INFORMATION SUPPLIED.
== Segment start ==

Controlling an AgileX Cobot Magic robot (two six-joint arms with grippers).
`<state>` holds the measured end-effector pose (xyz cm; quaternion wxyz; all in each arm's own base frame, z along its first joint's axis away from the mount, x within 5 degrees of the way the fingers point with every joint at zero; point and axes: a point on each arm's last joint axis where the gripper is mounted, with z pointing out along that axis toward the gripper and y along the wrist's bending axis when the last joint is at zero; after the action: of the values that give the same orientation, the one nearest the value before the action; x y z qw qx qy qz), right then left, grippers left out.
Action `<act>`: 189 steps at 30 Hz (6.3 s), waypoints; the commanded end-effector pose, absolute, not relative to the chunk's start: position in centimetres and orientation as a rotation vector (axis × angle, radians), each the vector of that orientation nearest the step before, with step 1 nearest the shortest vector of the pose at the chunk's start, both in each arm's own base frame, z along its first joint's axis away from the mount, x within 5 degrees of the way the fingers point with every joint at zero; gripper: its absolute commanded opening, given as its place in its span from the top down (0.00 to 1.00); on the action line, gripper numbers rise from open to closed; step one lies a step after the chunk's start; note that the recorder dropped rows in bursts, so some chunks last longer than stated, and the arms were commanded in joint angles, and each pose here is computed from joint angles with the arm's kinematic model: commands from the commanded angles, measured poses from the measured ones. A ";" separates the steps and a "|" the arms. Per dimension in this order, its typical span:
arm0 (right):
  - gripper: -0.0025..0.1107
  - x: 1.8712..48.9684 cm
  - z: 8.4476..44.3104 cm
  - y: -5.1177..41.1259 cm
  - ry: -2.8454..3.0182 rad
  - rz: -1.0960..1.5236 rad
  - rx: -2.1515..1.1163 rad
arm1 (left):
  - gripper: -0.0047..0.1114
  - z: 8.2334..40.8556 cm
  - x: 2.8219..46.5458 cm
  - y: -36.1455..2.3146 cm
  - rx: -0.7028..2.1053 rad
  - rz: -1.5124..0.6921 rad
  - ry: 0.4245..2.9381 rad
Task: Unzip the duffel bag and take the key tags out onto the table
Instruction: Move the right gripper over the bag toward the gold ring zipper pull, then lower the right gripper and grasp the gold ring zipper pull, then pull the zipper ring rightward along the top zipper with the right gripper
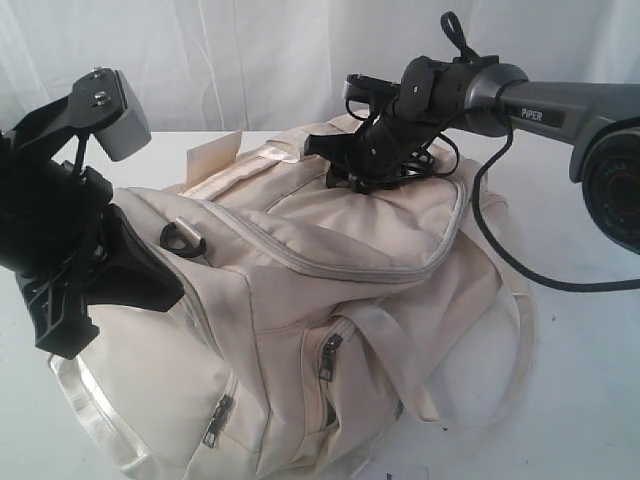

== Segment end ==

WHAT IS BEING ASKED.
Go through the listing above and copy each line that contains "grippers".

SOLUTION FOR THIS EXERCISE.
Controlling an AgileX Cobot Magic robot (two six-joint arms with grippers).
`<state>` holds the measured end-effector pose (xyz cm; quaternion wxyz; all in each arm's own base frame, z along its first joint's axis away from the mount, x within 5 degrees of the way the fingers point with every joint at zero; point and axes: a point on each arm's last joint axis where the gripper is mounted, with z pointing out along that axis toward the gripper and y along the wrist's bending axis when the last joint is at zero; after the action: of the values that give the same orientation, the one nearest the value before the action; x y z qw qx qy qz), right then left, grippers left out.

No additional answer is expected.